Aumento della luminosità della uridina fluorescente, qU, all’interno di RNA a filamento singolo e doppio

Perché è importante far brillare l’RNA

L’RNA è al centro del funzionamento cellulare e della progettazione di molti nuovi farmaci, dai vaccini alle terapie geniche all’avanguardia. Per capire davvero cosa fa l’RNA all’interno di una cellula — dove si sposta, come si ripiega e come interagisce con altre molecole — i ricercatori hanno bisogno di modi per farlo illuminare senza alterarne il comportamento naturale. Questo studio presenta un nuovo mattone fluorescente, una versione modificata della base naturale uridina chiamata qU, che diventa eccezionalmente luminosa quando incorporata nelle catene di RNA, aprendo la strada a immagini dell’RNA più nitide e precise.

Un nuovo modo per illuminare l’RNA

I coloranti fluorescenti tradizionali usati per tracciare l’RNA sono di solito attaccati all’esterno della molecola e sono chimicamente molto diversi dall’RNA stesso. Pur essendo luminosi, possono alterare il comportamento dell’RNA, cambiandone il ripiegamento, il legame con partner o lo spostamento nella cellula. Invece, gli “analoghi fluorescenti delle basi” imitano le lettere naturali dell’RNA e si inseriscono direttamente nella pila di basi, offrendo un modo più discreto di marcare l’RNA. Gli autori si concentrano su un nuovo analogo di questo tipo, l’uridina quadraciclica (qU), che aveva mostrato in precedenza una luminosità promettente quando libera in soluzione. Qui si chiedono: cosa succede al suo bagliore e alla struttura dell’RNA quando qU viene effettivamente incorporata in sequenze di RNA reali?

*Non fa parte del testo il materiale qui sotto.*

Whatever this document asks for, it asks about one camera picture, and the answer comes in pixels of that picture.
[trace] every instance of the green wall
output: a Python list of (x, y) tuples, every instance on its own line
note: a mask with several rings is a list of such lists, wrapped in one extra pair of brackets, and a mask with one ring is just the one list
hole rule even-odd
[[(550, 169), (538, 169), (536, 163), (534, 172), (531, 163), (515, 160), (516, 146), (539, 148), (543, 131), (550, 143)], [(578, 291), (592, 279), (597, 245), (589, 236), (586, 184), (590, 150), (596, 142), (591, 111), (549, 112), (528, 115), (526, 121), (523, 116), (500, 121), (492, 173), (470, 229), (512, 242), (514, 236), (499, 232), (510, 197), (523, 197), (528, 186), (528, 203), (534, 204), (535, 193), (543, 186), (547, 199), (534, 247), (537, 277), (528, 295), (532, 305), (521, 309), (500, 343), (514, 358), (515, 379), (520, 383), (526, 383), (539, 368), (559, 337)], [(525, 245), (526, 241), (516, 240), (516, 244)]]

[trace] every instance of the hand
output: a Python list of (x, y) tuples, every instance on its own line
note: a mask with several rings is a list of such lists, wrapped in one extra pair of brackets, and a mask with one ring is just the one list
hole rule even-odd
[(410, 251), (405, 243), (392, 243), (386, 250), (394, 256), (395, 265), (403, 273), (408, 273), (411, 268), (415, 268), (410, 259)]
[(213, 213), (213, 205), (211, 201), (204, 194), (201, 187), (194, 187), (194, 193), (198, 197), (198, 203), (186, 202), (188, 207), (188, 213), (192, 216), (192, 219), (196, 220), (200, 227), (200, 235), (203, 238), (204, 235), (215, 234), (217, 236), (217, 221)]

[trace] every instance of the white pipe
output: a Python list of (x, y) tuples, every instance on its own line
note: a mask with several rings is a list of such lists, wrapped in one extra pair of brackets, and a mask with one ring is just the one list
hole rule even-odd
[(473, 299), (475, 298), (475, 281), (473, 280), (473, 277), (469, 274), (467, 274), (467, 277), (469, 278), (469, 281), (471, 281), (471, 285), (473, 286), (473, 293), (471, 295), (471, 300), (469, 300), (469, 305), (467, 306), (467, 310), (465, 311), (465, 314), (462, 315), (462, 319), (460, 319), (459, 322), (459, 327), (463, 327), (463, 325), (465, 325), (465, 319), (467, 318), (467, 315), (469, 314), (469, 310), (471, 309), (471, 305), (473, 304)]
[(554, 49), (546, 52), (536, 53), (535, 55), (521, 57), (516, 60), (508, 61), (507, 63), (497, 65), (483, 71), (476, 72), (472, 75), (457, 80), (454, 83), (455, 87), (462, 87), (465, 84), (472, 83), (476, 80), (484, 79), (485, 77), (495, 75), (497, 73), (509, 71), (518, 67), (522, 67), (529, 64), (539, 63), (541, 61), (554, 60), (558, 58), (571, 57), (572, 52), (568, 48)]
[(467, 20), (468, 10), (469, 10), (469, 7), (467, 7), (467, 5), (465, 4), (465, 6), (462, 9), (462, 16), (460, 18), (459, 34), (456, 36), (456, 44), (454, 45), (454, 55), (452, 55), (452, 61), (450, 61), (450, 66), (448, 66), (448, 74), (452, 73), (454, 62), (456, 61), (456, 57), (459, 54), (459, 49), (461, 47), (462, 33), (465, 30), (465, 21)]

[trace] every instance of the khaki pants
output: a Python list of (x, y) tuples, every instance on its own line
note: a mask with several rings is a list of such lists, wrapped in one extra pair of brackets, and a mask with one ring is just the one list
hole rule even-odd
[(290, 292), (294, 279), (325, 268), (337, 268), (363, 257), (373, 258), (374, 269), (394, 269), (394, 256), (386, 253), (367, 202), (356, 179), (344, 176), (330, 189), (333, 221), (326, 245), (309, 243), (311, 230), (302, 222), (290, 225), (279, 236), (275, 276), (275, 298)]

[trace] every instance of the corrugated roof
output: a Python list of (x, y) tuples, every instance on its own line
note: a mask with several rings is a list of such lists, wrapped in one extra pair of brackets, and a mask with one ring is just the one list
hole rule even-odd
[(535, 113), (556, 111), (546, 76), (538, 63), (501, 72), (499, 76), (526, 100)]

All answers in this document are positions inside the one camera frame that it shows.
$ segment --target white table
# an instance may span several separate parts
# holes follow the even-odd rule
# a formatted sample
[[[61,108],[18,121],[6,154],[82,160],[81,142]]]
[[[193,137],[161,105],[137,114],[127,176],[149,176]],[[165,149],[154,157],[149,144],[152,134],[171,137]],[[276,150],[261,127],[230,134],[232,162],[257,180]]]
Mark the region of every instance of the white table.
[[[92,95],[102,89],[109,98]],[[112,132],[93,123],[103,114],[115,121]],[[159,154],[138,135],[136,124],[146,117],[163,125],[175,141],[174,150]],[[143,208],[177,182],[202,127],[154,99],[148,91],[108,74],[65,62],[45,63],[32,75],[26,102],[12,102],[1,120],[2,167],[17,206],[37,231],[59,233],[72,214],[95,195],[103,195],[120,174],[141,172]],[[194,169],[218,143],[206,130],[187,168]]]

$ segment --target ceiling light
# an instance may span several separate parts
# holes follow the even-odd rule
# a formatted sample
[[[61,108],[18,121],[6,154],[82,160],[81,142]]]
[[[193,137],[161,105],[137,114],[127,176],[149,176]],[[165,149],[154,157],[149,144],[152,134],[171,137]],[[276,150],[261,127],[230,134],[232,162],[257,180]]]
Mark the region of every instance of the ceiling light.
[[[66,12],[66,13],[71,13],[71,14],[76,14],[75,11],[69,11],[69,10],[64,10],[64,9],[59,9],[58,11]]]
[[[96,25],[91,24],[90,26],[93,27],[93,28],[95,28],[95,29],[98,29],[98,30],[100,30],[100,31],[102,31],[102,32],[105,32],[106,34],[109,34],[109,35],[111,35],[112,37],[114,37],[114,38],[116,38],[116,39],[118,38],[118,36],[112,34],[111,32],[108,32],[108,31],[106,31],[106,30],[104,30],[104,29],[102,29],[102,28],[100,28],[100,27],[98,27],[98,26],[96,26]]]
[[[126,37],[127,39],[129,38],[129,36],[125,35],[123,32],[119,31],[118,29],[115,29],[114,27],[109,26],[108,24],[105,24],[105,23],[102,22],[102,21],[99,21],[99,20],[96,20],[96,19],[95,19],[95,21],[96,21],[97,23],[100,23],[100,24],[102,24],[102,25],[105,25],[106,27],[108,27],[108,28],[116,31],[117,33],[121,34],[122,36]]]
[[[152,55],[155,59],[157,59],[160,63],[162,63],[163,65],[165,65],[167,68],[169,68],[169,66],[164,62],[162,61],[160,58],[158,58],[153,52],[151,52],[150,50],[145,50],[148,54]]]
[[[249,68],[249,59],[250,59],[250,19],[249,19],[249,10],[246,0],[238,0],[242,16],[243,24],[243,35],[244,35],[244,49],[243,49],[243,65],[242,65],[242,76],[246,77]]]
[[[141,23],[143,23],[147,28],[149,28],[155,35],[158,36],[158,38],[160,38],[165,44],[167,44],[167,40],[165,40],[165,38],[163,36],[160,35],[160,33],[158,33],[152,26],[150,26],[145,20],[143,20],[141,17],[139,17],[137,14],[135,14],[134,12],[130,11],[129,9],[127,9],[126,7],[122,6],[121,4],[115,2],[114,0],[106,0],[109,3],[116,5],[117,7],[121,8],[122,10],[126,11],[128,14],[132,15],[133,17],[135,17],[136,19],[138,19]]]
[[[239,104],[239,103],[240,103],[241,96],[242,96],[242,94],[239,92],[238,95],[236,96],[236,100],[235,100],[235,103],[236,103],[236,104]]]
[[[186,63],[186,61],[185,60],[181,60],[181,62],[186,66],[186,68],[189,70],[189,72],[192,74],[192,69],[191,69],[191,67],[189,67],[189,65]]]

Costruire i pezzi luminosi dell’RNA

Per rispondere, il team ha prima sviluppato una via chimica in più passaggi per convertire qU in una forma speciale (un fosforamidite) utilizzabile nella sintesi automatica standard dell’RNA. Con questo approccio hanno creato brevi frammenti di RNA in cui una uridina naturale è stata sostituita da qU e hanno variato sistematicamente le basi vicine. Hanno poi combinato questi filamenti contenenti qU con filamenti partner corrispondenti per formare eliche doppie, o con partner leggermente non corrispondenti, e li hanno confrontati con RNA non modificati. Durante il lavoro hanno impiegato una serie di tecniche ottiche — incluse misure di assorbimento e fluorescenza, analisi dei tempi di vita, esperimenti di melting dell’RNA e dicroismo circolare — per valutare sia quanto luminesce qU sia quanto altera la forma nativa dell’RNA.

Maggiore luminosità dentro l’RNA reale

Una delle osservazioni più sorprendenti è che qU diventa effettivamente più luminosa quando viene inserita nell’RNA, sia in filamenti singoli sia in eliche doppie. Molte basi fluorescenti si spengono una volta circondate da altre basi; qU fa il contrario. L’efficienza di fluorescenza passa da circa un quarto quando è libera in soluzione fino ad arrivare a circa due terzi quando è parte di un filamento di RNA, rendendola uno dei marcatori simili all’uridina più luminosi finora segnalati. La luminosità esatta e la durata dello stato eccitato dipendono dalle basi vicine e dal fatto che il filamento sia singolo o doppio, indicando che qU è sensibile al microambiente locale. Questa sensibilità potrebbe essere utile per segnalare sottili cambiamenti strutturali o disallineamenti di appaiamento lungo un RNA.

Come il bagliore influisce sulla struttura dell’RNA

La luminosità, tuttavia, ha un costo. Quando qU sostituisce una uridina naturale in un’elica di RNA, l’elica diventa meno stabile: la temperatura di melting, misura di quanto facilmente i due filamenti si separano, diminuisce tipicamente di circa 9 gradi Celsius. Impronte spettroscopiche suggeriscono che qU adotti principalmente una forma (detta forma iminale) che non si appaia perfettamente con l’adenina, la base con cui l’uridina normalmente si accoppia. Questo appaiamento imperfetto probabilmente aumenta il “respiro” locale o il flip delle basi, allentando lievemente l’elica intorno al sito modificato. Nonostante questa destabilizzazione, le misure di dicroismo circolare mostrano che la forma elicoidale complessiva dell’RNA rimane quella usuale A-form, il che significa che l’architettura globale della molecola è preservata anche se la stabilità locale è ridotta.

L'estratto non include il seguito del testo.